[Records shown Boundary: Start]

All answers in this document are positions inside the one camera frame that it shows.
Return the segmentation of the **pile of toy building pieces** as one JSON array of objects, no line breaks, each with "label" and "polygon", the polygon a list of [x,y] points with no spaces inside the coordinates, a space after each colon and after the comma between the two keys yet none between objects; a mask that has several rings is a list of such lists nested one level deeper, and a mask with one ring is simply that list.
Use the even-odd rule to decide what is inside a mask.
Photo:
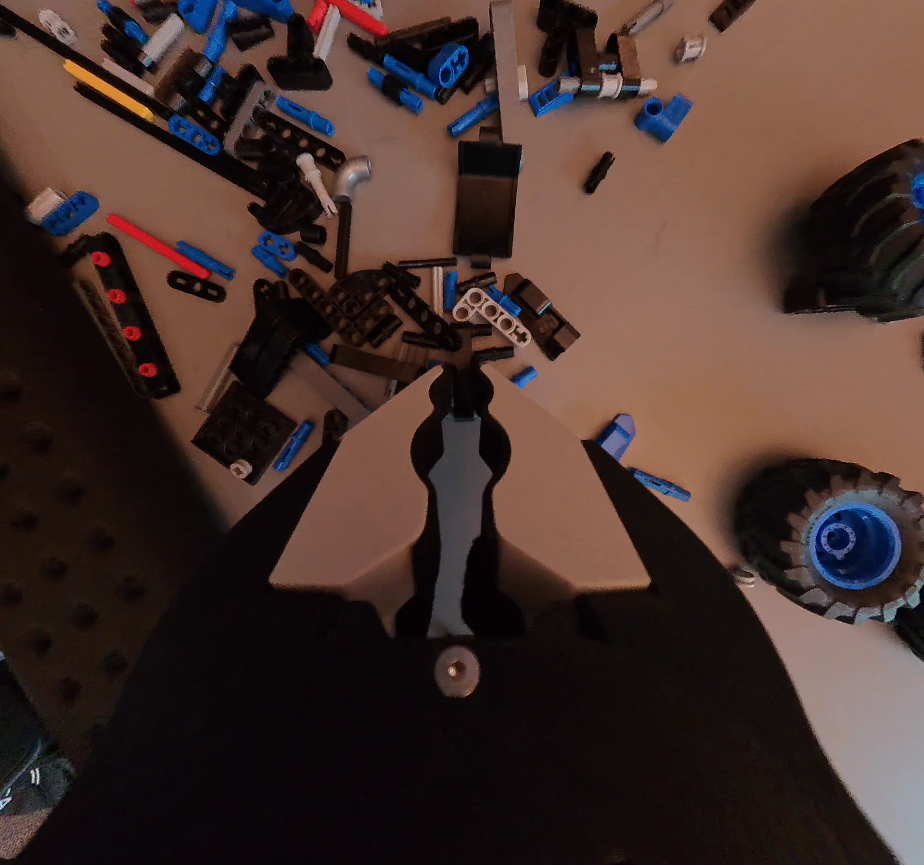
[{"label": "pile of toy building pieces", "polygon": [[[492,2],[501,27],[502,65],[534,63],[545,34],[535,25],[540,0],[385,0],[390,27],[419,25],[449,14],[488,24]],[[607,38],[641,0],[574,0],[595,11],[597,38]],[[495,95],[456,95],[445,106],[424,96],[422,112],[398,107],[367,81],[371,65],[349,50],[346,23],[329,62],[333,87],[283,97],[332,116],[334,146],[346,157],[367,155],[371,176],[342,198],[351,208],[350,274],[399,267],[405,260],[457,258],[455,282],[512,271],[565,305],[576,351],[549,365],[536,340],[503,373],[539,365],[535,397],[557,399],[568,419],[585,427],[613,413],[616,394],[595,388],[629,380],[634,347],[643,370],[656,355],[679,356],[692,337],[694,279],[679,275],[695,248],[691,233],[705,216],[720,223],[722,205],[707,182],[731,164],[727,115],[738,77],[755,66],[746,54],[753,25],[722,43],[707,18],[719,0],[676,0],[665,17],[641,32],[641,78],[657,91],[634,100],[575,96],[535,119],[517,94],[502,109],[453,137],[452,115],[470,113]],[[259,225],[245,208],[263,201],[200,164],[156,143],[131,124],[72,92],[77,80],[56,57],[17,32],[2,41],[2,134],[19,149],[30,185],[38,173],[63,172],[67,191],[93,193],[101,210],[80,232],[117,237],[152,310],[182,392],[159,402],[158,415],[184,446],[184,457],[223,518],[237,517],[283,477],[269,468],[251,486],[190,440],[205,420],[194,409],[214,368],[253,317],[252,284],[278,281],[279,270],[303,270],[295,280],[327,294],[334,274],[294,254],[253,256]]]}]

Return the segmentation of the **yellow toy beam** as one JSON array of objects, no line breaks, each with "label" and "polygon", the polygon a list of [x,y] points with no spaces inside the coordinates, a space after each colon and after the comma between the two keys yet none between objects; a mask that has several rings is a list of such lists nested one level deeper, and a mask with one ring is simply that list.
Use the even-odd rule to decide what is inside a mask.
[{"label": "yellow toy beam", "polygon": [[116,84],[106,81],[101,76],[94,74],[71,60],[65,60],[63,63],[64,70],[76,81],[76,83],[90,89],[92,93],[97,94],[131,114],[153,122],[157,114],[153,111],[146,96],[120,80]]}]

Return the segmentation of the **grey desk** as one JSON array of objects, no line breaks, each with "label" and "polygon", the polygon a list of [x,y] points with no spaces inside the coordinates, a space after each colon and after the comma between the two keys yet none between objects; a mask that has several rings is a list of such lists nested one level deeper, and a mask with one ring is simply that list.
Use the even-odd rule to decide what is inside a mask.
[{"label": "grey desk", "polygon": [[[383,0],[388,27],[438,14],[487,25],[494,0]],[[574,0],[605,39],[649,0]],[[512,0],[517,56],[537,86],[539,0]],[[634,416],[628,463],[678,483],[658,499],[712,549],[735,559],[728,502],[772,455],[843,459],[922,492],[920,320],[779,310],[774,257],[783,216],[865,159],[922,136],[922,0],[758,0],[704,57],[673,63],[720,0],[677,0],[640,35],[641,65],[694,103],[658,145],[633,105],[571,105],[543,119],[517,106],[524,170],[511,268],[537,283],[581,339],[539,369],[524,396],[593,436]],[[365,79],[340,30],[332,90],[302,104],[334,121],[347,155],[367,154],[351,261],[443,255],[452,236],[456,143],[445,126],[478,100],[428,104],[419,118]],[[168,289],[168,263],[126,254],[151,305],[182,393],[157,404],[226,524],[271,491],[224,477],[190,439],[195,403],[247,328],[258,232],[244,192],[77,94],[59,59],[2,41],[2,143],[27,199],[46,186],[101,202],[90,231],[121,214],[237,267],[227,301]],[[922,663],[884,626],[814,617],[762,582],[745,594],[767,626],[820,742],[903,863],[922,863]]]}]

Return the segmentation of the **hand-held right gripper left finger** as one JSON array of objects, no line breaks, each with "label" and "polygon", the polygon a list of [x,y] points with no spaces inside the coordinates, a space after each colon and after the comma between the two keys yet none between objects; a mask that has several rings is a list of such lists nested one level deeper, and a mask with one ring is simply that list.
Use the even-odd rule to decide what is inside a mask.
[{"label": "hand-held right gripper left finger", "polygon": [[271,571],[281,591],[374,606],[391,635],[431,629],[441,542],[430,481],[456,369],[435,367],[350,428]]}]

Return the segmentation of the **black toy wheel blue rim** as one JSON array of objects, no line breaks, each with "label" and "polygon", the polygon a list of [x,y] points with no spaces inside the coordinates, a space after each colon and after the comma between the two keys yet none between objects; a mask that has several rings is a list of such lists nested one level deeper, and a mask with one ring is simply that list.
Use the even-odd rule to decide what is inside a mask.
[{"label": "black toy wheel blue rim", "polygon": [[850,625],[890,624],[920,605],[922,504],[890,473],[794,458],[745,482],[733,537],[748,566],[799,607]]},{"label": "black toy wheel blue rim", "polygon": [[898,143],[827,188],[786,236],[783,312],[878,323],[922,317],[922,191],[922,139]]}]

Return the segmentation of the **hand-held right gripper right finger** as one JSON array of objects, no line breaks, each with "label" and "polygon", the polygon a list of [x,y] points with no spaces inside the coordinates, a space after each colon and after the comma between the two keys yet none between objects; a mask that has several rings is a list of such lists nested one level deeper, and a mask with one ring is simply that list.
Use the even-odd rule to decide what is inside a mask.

[Records shown Boundary: End]

### Exercise prompt
Return to the listing above and set it down exactly, leaving out its pictures.

### Response box
All answers in this document are positions inside the one camera frame that it shows.
Return the segmentation of the **pile of toy building pieces** as one JSON array of objects, no line breaks, each with "label" and "polygon", the polygon a list of [x,y] points with no spaces inside the coordinates, a space after each colon and after the comma between the two keys yet none between objects; a mask that has several rings is a list of such lists nested one level deeper, and a mask with one ring is simply that list.
Use the even-odd rule to decide what is inside a mask.
Photo:
[{"label": "pile of toy building pieces", "polygon": [[[492,2],[501,27],[502,65],[534,63],[545,34],[535,25],[540,0],[385,0],[390,27],[419,25],[449,14],[488,24]],[[607,38],[641,0],[574,0],[595,11],[597,38]],[[495,95],[456,95],[445,106],[424,96],[422,112],[398,107],[367,81],[371,65],[349,50],[346,23],[329,62],[333,87],[283,97],[332,116],[334,146],[346,157],[367,155],[371,176],[342,198],[351,208],[350,274],[399,267],[405,260],[457,258],[455,282],[512,271],[565,305],[576,351],[549,365],[536,340],[503,373],[539,365],[535,397],[557,399],[568,419],[585,427],[613,413],[616,394],[595,388],[629,380],[634,347],[643,370],[656,355],[679,356],[692,337],[694,279],[679,275],[695,248],[691,233],[705,216],[720,223],[722,205],[707,182],[731,164],[727,115],[738,77],[755,66],[746,54],[753,25],[722,43],[707,18],[719,0],[676,0],[665,17],[641,32],[641,78],[657,91],[634,100],[575,96],[535,119],[517,94],[502,109],[453,137],[452,115],[470,113]],[[259,225],[245,208],[263,201],[200,164],[156,143],[131,124],[72,92],[77,80],[56,57],[17,32],[2,41],[2,134],[19,149],[30,185],[38,173],[63,172],[67,191],[93,193],[101,210],[80,232],[117,237],[152,310],[182,392],[159,402],[158,415],[184,446],[184,457],[223,518],[237,517],[283,477],[269,468],[251,486],[190,440],[205,420],[194,409],[214,368],[253,317],[252,284],[278,281],[279,270],[303,270],[295,280],[327,294],[334,274],[294,254],[253,256]]]}]

Return the segmentation of the **yellow toy beam** as one JSON array of objects, no line breaks, each with "label" and "polygon", the polygon a list of [x,y] points with no spaces inside the coordinates, a space after each colon and after the comma between the two keys yet none between objects; a mask that has several rings is a list of such lists nested one level deeper, and a mask with one ring is simply that list.
Use the even-odd rule to decide what is inside a mask.
[{"label": "yellow toy beam", "polygon": [[116,84],[106,81],[101,76],[94,74],[71,60],[65,60],[63,63],[64,70],[76,81],[76,83],[90,89],[92,93],[97,94],[131,114],[153,122],[157,114],[153,111],[146,96],[120,80]]}]

Return the segmentation of the **grey desk** as one JSON array of objects, no line breaks, each with "label" and "polygon", the polygon a list of [x,y] points with no spaces inside the coordinates, a space after each colon and after the comma between the two keys yet none between objects; a mask that has several rings is a list of such lists nested one level deeper, and a mask with one ring is simply that list.
Use the even-odd rule to decide what is inside a mask.
[{"label": "grey desk", "polygon": [[[383,0],[388,27],[438,14],[487,25],[494,0]],[[574,0],[605,39],[649,0]],[[512,0],[517,56],[537,86],[539,0]],[[634,416],[628,463],[678,483],[658,499],[712,549],[735,559],[728,502],[772,455],[843,459],[922,492],[920,320],[779,310],[774,257],[783,216],[865,159],[922,136],[922,0],[758,0],[704,57],[673,63],[720,0],[677,0],[640,35],[641,65],[694,103],[658,145],[633,105],[571,105],[543,119],[517,106],[524,170],[511,268],[537,283],[581,339],[539,369],[524,396],[593,436]],[[365,79],[340,30],[332,90],[302,104],[334,121],[347,155],[367,154],[351,261],[443,255],[452,236],[456,143],[445,126],[478,100],[428,104],[419,118]],[[168,289],[168,263],[126,254],[151,305],[182,393],[157,404],[226,524],[271,491],[224,477],[190,439],[195,403],[247,328],[258,232],[244,192],[77,94],[59,59],[2,41],[2,143],[27,199],[46,186],[101,202],[90,231],[121,214],[237,267],[227,301]],[[922,663],[884,626],[814,617],[762,582],[745,594],[767,626],[820,742],[903,863],[922,863]]]}]

Return the segmentation of the **hand-held right gripper left finger** as one JSON array of objects, no line breaks, each with "label" and "polygon", the polygon a list of [x,y] points with no spaces inside the coordinates, a space after each colon and after the comma between the two keys yet none between objects; a mask that has several rings is a list of such lists nested one level deeper, and a mask with one ring is simply that list.
Use the even-odd rule to decide what is inside a mask.
[{"label": "hand-held right gripper left finger", "polygon": [[271,571],[281,591],[374,606],[391,635],[431,629],[441,542],[430,481],[456,369],[435,367],[350,428]]}]

Return the segmentation of the **black toy wheel blue rim** as one JSON array of objects, no line breaks, each with "label" and "polygon", the polygon a list of [x,y] points with no spaces inside the coordinates, a space after each colon and after the comma between the two keys yet none between objects; a mask that has several rings is a list of such lists nested one level deeper, and a mask with one ring is simply that list.
Use the even-odd rule to decide what is inside a mask.
[{"label": "black toy wheel blue rim", "polygon": [[850,625],[890,624],[920,605],[922,504],[890,473],[794,458],[745,482],[733,537],[748,566],[799,607]]},{"label": "black toy wheel blue rim", "polygon": [[898,143],[827,188],[786,236],[783,312],[878,323],[922,317],[922,191],[922,139]]}]

Return the segmentation of the **hand-held right gripper right finger** as one JSON array of objects, no line breaks, each with "label" and "polygon", the polygon a list of [x,y] points with no spaces inside the coordinates, a space after each colon and after the comma between the two keys yet none between objects; a mask that has several rings is a list of such lists nested one level deeper, and a mask with one ring is simply that list.
Use the even-odd rule to decide what is inside a mask.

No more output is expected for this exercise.